- Copaxone is considered a long-term (life-long) treatment and should be administered for as long as it is effective or tolerated.
- Copaxone has shown to significantly reduce the number of relapses in people with MS. 34 to 56% were relapse-free after two years.
- Copaxone modifies immune processes that are thought to be responsible for the development of Multiple sclerosis.
Copaxone (glatiramer acetate) is a combination of four amino acids that may be used to treat relapsing forms of multiple sclerosis (MS) in adults, such as clinically isolated syndrome, relapsing-remitting disease, and active secondary progressive disease.

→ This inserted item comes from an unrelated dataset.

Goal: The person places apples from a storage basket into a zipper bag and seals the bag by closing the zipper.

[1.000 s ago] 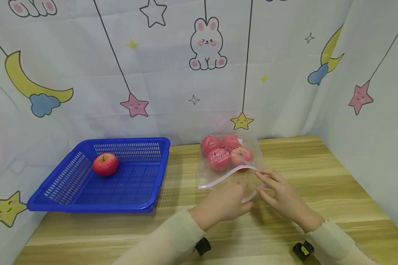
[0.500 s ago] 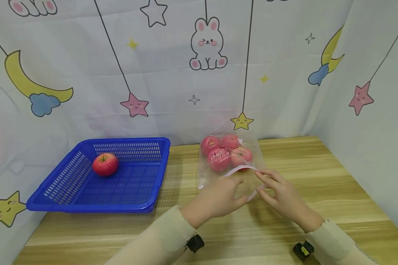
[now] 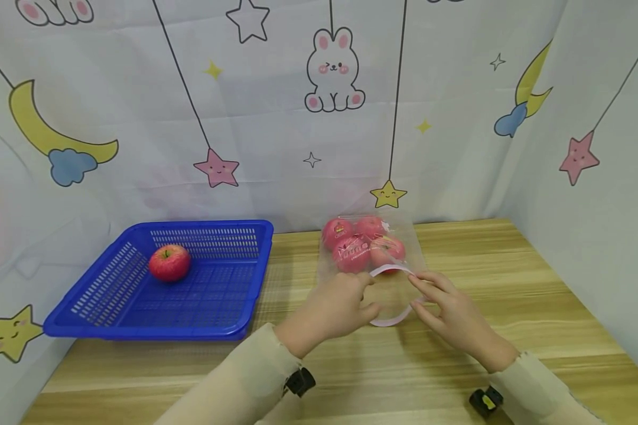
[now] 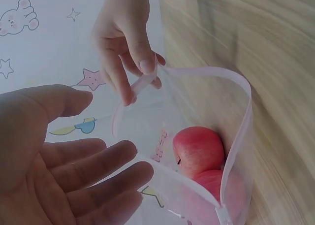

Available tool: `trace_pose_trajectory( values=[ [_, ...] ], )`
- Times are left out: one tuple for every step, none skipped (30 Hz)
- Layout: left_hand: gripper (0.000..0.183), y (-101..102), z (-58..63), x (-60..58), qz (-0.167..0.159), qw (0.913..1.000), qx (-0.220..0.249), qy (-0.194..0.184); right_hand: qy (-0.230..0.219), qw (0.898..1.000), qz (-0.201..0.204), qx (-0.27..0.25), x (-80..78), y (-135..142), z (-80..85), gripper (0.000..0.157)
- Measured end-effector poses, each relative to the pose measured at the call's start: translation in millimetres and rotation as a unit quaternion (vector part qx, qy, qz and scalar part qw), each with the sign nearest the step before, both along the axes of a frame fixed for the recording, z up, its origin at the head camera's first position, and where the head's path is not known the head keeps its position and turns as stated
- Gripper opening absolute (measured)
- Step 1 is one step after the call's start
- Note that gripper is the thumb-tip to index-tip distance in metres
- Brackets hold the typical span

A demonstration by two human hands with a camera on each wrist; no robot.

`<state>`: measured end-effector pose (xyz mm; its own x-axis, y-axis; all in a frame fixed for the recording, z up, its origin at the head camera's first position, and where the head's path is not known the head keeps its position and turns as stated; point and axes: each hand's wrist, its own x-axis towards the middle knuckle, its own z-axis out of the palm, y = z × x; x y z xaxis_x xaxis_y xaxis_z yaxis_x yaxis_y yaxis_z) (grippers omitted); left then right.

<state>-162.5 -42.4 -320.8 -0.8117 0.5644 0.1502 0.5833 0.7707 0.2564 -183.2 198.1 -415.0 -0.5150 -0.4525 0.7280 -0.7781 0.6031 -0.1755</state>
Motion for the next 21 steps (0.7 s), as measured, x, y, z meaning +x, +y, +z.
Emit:
trace_pose_trajectory(
  values=[
    [0.037,-1.4,0.2,-0.2,0.002,1.0000,0.000,0.002,0.000,1.000,0.000,0.000,0.0,0.0,-0.1,0.048],
    [0.037,-2.9,0.1,-0.7,0.005,1.0000,0.000,0.006,-0.001,1.000,0.001,0.000,0.0,0.0,-0.1,0.049],
    [0.037,-4.3,0.4,-0.8,0.008,1.0000,0.001,0.004,-0.001,1.000,0.001,0.000,-0.1,0.0,-0.2,0.049],
    [0.036,-5.7,0.5,-1.3,0.011,0.9999,0.004,-0.001,-0.001,1.000,0.001,0.000,-0.1,0.0,-0.3,0.049],
    [0.035,-7.1,0.7,-1.5,0.015,0.9999,0.006,-0.004,-0.001,1.000,0.002,-0.001,-0.2,0.1,-0.4,0.049],
    [0.034,-8.5,0.8,-1.8,0.019,0.9997,0.011,-0.009,-0.001,1.000,0.002,-0.001,-0.2,0.1,-0.4,0.049],
    [0.032,-9.9,1.2,-2.2,0.023,0.9995,0.015,-0.013,-0.001,1.000,0.001,0.000,-0.3,0.1,-0.4,0.049],
    [0.032,-11.4,1.5,-2.5,0.026,0.9994,0.019,-0.016,0.000,1.000,0.001,-0.001,-0.4,0.1,-0.3,0.050],
    [0.031,-12.9,1.9,-2.7,0.028,0.9992,0.022,-0.019,0.000,1.000,0.001,-0.001,-0.4,0.1,-0.3,0.049],
    [0.030,-14.4,2.1,-3.0,0.031,0.9991,0.023,-0.019,0.001,1.000,0.000,-0.001,-0.3,0.1,-0.2,0.049],
    [0.031,-16.0,2.2,-3.0,0.035,0.9989,0.024,-0.018,0.001,1.000,-0.001,0.000,-0.2,0.1,0.0,0.049],
    [0.031,-17.5,2.4,-3.1,0.037,0.9988,0.026,-0.017,0.002,1.000,-0.002,0.000,0.0,0.0,0.1,0.049],
    [0.032,-19.1,2.7,-3.1,0.040,0.9987,0.026,-0.018,0.002,1.000,-0.003,0.000,0.2,-0.1,0.3,0.049],
    [0.033,-20.5,2.7,-3.3,0.042,0.9985,0.028,-0.018,0.000,1.000,-0.004,0.001,0.6,-0.2,0.3,0.050],
    [0.034,-21.9,2.8,-3.5,0.044,0.9985,0.028,-0.018,-0.001,1.000,-0.005,0.001,0.9,-0.3,0.5,0.050],
    [0.034,-23.3,2.9,-3.7,0.045,0.9984,0.028,-0.018,-0.002,1.000,-0.007,0.002,1.1,-0.4,0.5,0.050],
    [0.035,-24.6,3.2,-3.9,0.047,0.9984,0.027,-0.017,-0.003,1.000,-0.007,0.002,1.3,-0.5,0.6,0.050],
    [0.035,-25.8,3.6,-4.4,0.048,0.9984,0.023,-0.016,-0.005,1.000,-0.007,0.002,1.5,-0.5,0.5,0.051],
    [0.035,-27.2,3.8,-4.8,0.053,0.9983,0.019,-0.016,-0.006,1.000,-0.007,0.003,1.5,-0.5,0.5,0.051],
    [0.035,-28.5,4.1,-5.3,0.057,0.9981,0.015,-0.016,-0.006,1.000,-0.007,0.003,1.4,-0.4,0.5,0.051],
    [0.035,-30.0,4.9,-5.4,0.061,0.9979,0.010,-0.017,-0.004,1.000,-0.006,0.003,1.2,-0.3,0.6,0.051]
  ],
)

Copaxone is considered a long-term treatment for MS and it has been available for the treatment of MS for more than ten years. Copaxone has been shown to significantly reduce the number of relapses in people with MS.
How does Copaxone work?
Experts aren’t sure exactly how Copaxone works in MS but it is thought to modify immune processes that are believed to be responsible for the development of MS.
Research has shown that after administration of glatiramer, glatiramer-specific suppressor T-cells are induced and activated in the peripheral nervous system. Although glatiramer is thought to modify the immune system response to MS, it does not appear to modify naturally occurring immune responses, although this has not been systematically evaluated.
Glatiramer acetate is a combination of the acetate salts of four naturally occurring amino acids: L-glutamic acid, L-alanine, L-tyrosine, and L-lysine.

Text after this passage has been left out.